Os direitos aos cuidados da saúde e à igualdade e não discriminação criam um compromisso dos Estados de oferecer um conjunto básico de serviços de saúde nos mesmos termos que o fazem a seus cidadãos, até mesmo para aqueles em situação irregular. Esta afirmação de melhores práticas e os requisitos do Direito Internacional, no entanto, não têm sido observados na prática. Como resultado, milhões de indivíduos não têm acesso ao tratamento de HIV de que necessitam e sofrem o risco de ter complicações desnecessárias e morte prematura.
Tanto os benefícios de permitir que migrantes tenham logo acesso ao tratamento e obtenham medicação para doenças tratáveis quanto às consequências de não dar este tratamento são consideráveis. Estudos têm demonstrado que imigrantes tendem a ter um estado de saúde melhor do que os locais quando de sua chegada (McDONALD; KENNEDY, 2004, p. 1613-1627). No entanto, a falta de uma situação legal, o medo da identificação e as restrições legais ao tratamento levam à subutilização dos serviços de saúde e atrasos na busca de ajuda. Este artigo sugere um modo de se aumentar o acesso de não cidadãos a tratamento antiretroviral em países do Sul Global, incluindo tanto migrantes a longo prazo quanto a curto prazo e refugiados. Apenas com esforços globais coordenados da parte dos Estados, organizações internacionais e doadores; o direito dos migrantes a cuidados com sua saúde, em especial, tratamento antiretroviral, será integralmente concretizado. Ações programáticas e legislativas para eliminar a discriminação com base na cidadania e a melhora do acesso de migrantes a tratamento antiretroviral é decorrente não apenas de considerações de saúde pública, mas também e imediatamente do Direito Internacional.

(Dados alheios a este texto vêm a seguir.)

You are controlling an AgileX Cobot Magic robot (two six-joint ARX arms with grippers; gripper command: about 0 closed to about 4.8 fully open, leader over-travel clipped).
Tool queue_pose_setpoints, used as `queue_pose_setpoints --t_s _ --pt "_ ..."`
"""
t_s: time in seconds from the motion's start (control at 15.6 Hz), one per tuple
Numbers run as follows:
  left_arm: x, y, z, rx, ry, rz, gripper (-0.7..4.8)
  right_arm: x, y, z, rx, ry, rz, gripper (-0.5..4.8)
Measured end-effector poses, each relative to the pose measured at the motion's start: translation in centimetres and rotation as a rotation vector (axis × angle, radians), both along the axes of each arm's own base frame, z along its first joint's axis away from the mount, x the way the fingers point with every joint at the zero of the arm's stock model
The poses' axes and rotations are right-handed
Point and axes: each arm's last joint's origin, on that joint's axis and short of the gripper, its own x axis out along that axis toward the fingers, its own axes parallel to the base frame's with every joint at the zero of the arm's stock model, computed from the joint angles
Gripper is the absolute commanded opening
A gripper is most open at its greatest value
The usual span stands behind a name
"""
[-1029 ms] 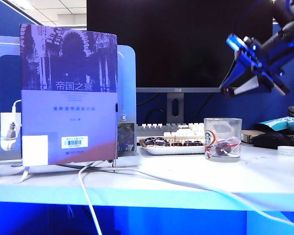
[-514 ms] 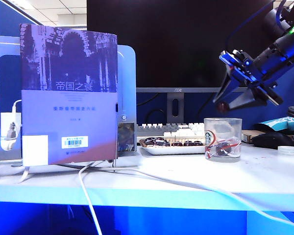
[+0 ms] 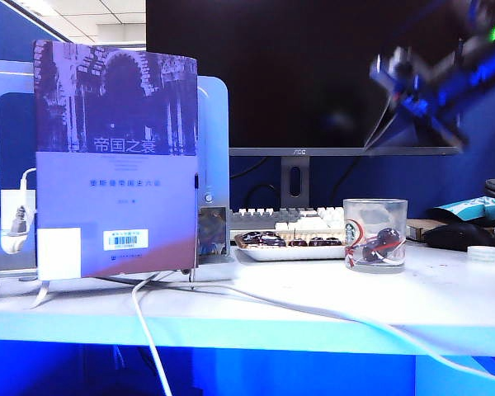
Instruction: Pick up the cherry on the right side of the glass and put it inside the glass.
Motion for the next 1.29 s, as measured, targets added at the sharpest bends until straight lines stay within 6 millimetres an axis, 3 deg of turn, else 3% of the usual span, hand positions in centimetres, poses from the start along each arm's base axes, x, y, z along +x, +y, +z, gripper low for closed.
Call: queue_pose_setpoints --t_s 0.19,0.26,0.45,0.58,0.71,0.84,1.03,1.16,1.29 --pt "0.0 0.0 0.0 0.0 0.0 0.0 -0.05 -1.7 -0.1 4.1 0.011 -0.161 -0.002 -0.01" --pt "0.0 0.0 0.0 0.0 0.0 0.0 -0.05 -3.4 -0.2 6.9 0.015 -0.259 -0.006 -0.01" --pt "0.0 0.0 0.0 0.0 0.0 0.0 -0.05 -7.4 -0.5 12.1 0.022 -0.455 -0.021 -0.01" --pt "0.0 0.0 0.0 0.0 0.0 0.0 -0.05 -11.3 -0.7 15.2 0.026 -0.562 -0.029 -0.01" --pt "0.0 0.0 0.0 0.0 0.0 0.0 -0.05 -16.7 -1.1 18.4 0.032 -0.7 -0.033 -0.01" --pt "0.0 0.0 0.0 0.0 0.0 0.0 -0.05 -20.6 -1.3 19.8 0.03 -0.758 -0.033 -0.01" --pt "0.0 0.0 0.0 0.0 0.0 0.0 -0.05 -28.1 -1.8 20.4 -0.094 -0.853 -0.06 -0.01" --pt "0.0 0.0 0.0 0.0 0.0 0.0 -0.05 -33.5 -2.6 19.5 -0.184 -0.858 -0.2 -0.01" --pt "0.0 0.0 0.0 0.0 0.0 0.0 -0.05 -36.4 -3.1 18.1 -0.269 -0.808 -0.305 -0.01"
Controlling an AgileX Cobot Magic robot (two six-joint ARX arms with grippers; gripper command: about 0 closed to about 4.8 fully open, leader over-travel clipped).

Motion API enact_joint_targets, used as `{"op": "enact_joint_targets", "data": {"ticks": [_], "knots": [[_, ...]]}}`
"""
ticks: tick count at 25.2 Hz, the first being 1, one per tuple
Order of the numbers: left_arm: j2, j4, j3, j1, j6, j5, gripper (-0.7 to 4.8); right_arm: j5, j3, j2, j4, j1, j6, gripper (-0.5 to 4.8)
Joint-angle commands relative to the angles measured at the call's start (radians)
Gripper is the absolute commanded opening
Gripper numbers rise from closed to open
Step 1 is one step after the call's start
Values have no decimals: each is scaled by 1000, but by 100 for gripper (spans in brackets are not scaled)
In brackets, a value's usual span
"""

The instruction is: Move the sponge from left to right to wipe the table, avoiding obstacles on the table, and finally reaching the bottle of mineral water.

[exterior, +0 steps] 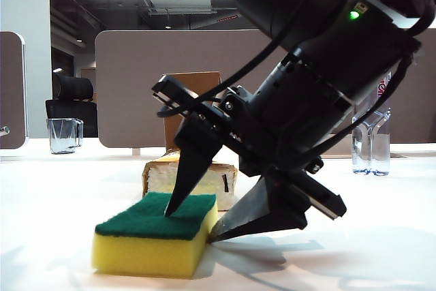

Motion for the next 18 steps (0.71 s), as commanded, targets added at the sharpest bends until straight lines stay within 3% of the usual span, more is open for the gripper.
{"op": "enact_joint_targets", "data": {"ticks": [1,2,8,12,18], "knots": [[-1,13,6,0,3,4,301,3,-19,26,-111,1,11,210],[-1,13,6,0,3,4,301,3,-19,26,-111,1,11,171],[-1,13,6,0,3,4,301,-1,-19,26,-116,1,11,127],[-1,13,6,0,3,4,301,-14,-19,26,-117,0,11,35],[-1,13,6,0,3,4,301,-14,-19,26,-123,0,11,-9]]}}
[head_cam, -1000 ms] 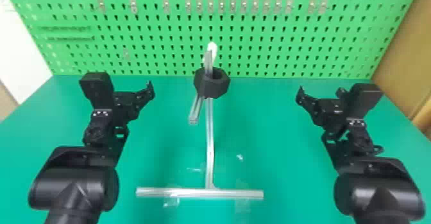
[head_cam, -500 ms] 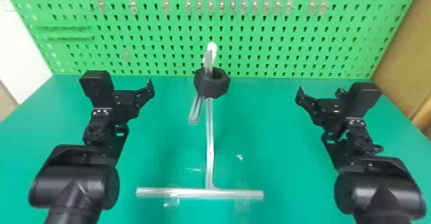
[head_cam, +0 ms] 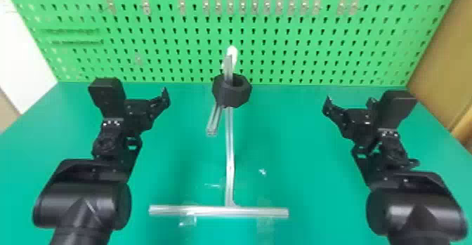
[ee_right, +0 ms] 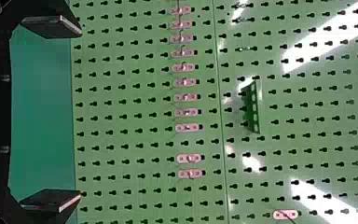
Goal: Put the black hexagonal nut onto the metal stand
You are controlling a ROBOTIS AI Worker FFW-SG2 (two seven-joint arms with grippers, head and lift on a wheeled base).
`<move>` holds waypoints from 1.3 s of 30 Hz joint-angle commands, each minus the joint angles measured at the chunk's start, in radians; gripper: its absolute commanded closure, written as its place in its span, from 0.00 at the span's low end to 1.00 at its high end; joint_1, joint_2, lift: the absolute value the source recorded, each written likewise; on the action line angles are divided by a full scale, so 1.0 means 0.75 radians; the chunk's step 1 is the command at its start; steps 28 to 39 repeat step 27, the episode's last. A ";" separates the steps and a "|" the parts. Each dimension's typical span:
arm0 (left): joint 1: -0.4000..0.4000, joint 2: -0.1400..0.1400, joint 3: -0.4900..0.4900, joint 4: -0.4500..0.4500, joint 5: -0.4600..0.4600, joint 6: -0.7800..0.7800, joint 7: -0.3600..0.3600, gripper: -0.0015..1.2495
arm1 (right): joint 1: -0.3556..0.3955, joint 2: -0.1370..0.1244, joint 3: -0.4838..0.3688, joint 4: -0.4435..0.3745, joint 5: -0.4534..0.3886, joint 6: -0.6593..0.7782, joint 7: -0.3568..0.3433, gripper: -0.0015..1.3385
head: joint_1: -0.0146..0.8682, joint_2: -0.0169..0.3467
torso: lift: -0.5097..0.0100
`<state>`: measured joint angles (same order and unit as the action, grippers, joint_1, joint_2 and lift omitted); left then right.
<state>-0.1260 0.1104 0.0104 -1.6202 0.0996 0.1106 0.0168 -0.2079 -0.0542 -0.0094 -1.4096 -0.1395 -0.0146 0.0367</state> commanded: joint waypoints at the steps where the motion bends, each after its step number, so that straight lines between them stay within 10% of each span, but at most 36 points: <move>1: 0.000 -0.002 0.000 0.002 0.002 -0.004 0.000 0.09 | 0.001 -0.001 0.006 -0.004 -0.002 0.001 0.000 0.07 | 0.80 0.27 | 0.98; 39: 0.000 -0.006 0.000 0.002 0.000 -0.008 0.000 0.09 | -0.001 -0.003 0.008 -0.012 -0.012 0.017 0.000 0.07 | 0.80 0.27 | 0.98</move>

1. Deve se atentar, no entanto, para o fato de que não há uma definição consensuada internacionalmente de “migrante” (Joint United Nations Programme on HIV/AIDS [UNAIDS]; International Organization for Migration [IOM], 2001, p. 1).
2. De fato, o acesso gratuito ao tratamento de HIV/AIDS no local de prestação do serviço foi considerado pela OMS como parte integrante do acesso universal (SOUTEYRAND; et al, 2008).
3. Para uma discussão das barreiras que os usuários de drogas enfrentam na Tailândia para ter acesso ao exame, ao cuidado e ao tratamento do HIV, v. HRW (2007).
4. De acordo com o Direito Internacional, os Estados têm o direito de controlar suas fronteiras e decidir quem aceitar ou deportar, seguindo procedimentos adequados e observando princípios de não discriminação, proibição do tratamento inumano, respeito à vida familiar e outros direitos humanos e proteções do direito dos refugiados (CDHNU, 1994a, para. 5). O direito dos não cidadãos à não discriminação em direitos fundamentais discutidos nestes documento (como aqueles relacionados à saúde) não interferem no direito básico reconhecido por outras fontes do Direito Internacional que uma nação tem de controlar suas fronteiras.
5. A lista de medicamentos essenciais da OMS (2007) inclui os antiretrovirais como medicamentos essenciais para o tratamento e a prevenção do HIV em três classes (inibidores nucleosídeos/nucleotídeos da transcriptase reversa; inibidores não nucleosídeos da transcriptase reversa; e inibidores de proteases).